Available data:
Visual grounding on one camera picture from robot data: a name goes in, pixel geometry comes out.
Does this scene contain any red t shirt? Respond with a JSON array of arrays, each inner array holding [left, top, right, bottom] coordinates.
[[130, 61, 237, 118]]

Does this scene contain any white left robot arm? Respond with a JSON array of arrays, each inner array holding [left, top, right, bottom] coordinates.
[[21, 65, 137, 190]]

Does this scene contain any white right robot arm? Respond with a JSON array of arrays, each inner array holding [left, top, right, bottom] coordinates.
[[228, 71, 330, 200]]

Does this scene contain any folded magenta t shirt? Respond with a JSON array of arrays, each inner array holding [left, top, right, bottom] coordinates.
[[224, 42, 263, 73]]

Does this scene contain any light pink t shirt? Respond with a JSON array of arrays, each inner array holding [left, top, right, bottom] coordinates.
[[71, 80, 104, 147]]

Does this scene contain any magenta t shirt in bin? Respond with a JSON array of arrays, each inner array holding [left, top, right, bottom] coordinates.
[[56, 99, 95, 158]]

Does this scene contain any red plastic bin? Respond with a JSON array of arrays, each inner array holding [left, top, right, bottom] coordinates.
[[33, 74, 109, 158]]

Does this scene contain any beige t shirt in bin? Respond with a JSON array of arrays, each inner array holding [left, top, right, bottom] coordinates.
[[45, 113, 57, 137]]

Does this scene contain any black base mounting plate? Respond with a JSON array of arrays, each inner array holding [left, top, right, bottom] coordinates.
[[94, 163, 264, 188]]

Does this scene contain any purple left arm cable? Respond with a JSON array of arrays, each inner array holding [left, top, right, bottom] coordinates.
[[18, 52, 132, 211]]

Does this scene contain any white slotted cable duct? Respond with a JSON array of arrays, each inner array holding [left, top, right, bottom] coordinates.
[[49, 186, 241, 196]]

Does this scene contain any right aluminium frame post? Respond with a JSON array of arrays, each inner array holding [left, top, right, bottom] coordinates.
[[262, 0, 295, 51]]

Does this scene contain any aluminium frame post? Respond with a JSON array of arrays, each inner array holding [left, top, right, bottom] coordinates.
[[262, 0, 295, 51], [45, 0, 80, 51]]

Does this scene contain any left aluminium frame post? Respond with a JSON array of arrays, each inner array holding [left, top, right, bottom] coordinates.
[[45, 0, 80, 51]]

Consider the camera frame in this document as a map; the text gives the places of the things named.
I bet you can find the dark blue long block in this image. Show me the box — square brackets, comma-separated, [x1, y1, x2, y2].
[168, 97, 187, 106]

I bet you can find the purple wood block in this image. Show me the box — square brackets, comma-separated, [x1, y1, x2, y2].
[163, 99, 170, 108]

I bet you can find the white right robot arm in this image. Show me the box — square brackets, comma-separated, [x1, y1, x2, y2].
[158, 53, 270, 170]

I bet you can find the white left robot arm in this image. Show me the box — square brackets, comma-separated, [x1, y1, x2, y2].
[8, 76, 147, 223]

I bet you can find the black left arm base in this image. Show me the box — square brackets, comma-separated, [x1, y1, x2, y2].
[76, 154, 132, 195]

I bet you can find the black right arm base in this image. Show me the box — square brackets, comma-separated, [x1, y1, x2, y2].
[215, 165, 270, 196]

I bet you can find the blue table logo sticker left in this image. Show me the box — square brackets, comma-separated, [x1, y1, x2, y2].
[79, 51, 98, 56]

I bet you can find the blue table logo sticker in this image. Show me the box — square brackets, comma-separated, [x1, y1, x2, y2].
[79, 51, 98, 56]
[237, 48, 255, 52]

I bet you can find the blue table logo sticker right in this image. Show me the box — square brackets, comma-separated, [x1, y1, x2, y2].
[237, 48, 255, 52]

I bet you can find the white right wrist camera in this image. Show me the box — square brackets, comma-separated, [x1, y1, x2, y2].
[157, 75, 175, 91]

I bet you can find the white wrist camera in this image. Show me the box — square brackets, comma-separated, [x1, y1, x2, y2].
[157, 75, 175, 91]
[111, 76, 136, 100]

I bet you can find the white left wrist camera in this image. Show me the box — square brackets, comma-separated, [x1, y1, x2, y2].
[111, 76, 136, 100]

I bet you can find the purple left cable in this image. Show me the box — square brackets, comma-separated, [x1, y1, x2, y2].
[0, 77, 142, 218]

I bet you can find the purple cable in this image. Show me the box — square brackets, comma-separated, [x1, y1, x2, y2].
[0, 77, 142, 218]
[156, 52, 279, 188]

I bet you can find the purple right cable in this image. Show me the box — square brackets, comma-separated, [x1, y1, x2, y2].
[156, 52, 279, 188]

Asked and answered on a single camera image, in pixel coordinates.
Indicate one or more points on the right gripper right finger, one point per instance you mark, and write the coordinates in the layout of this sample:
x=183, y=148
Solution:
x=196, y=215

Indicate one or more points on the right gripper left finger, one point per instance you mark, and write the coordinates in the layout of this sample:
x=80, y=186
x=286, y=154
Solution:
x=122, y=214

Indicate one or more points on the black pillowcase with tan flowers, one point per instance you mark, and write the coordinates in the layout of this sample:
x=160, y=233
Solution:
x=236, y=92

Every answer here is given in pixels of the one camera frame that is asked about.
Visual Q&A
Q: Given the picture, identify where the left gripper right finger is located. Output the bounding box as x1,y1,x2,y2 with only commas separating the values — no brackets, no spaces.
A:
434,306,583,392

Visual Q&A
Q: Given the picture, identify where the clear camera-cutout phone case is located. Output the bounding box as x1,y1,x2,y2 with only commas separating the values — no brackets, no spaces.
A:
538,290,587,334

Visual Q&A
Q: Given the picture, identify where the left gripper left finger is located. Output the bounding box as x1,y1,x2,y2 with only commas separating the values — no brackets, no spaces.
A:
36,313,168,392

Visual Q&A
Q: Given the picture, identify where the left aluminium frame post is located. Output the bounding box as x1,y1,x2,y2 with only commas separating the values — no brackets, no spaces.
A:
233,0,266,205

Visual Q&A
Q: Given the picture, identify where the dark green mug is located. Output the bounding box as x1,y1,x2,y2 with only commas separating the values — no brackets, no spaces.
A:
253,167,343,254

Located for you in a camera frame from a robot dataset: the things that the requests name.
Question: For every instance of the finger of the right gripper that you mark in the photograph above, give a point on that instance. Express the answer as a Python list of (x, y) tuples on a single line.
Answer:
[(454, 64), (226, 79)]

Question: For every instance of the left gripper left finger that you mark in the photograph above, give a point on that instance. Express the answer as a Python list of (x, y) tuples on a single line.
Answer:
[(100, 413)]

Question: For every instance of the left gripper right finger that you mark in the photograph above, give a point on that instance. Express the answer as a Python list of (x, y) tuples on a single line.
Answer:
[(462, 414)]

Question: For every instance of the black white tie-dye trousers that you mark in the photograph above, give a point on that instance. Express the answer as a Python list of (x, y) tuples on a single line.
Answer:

Required action:
Work out the number of lines in the records containing the word "Question". Write only that number.

Answer space:
4